→ **What to work on**:
Copy every line below where the string "forearm" is found.

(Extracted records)

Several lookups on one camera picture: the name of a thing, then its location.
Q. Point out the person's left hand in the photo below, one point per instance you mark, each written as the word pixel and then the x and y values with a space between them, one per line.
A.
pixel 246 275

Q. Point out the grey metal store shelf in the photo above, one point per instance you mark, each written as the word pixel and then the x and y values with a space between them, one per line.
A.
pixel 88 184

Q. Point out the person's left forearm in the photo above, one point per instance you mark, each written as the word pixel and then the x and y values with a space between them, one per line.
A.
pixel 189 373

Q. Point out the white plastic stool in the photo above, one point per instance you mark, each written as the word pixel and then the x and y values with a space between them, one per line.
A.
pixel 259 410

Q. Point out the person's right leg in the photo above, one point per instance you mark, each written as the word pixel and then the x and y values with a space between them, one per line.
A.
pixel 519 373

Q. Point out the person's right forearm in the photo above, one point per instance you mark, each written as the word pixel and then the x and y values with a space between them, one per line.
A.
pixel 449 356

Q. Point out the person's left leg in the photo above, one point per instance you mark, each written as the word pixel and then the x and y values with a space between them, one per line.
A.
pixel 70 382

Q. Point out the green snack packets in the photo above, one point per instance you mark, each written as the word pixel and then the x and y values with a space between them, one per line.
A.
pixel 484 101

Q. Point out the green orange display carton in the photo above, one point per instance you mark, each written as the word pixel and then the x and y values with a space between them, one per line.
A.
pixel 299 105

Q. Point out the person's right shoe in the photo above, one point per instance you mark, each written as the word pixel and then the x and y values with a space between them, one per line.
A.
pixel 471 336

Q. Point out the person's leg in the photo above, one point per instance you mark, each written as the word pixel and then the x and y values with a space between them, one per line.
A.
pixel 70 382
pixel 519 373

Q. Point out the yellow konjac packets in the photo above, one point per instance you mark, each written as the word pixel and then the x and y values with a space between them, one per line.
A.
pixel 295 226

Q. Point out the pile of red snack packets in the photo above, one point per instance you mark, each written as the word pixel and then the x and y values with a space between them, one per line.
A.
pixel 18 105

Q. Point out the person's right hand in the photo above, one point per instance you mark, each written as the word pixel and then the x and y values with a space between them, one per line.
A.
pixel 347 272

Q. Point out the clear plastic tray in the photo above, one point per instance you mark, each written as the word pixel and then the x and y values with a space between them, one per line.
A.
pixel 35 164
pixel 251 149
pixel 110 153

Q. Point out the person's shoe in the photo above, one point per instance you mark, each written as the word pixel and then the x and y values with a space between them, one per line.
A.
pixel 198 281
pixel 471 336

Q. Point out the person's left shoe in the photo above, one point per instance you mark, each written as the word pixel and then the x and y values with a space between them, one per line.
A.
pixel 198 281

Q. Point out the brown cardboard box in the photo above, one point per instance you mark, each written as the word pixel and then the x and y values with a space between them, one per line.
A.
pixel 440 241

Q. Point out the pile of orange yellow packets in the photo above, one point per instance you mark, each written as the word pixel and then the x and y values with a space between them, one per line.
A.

→ **Written solution**:
Q. Point out the person's left forearm in the photo above, one point per instance you mark, each written as the word pixel and then the x and y values with a space between them, one per line.
Q. Point out the person's right forearm in the photo above, one point per instance you mark, each written as the word pixel and then the x and y values with a space between them, one per line.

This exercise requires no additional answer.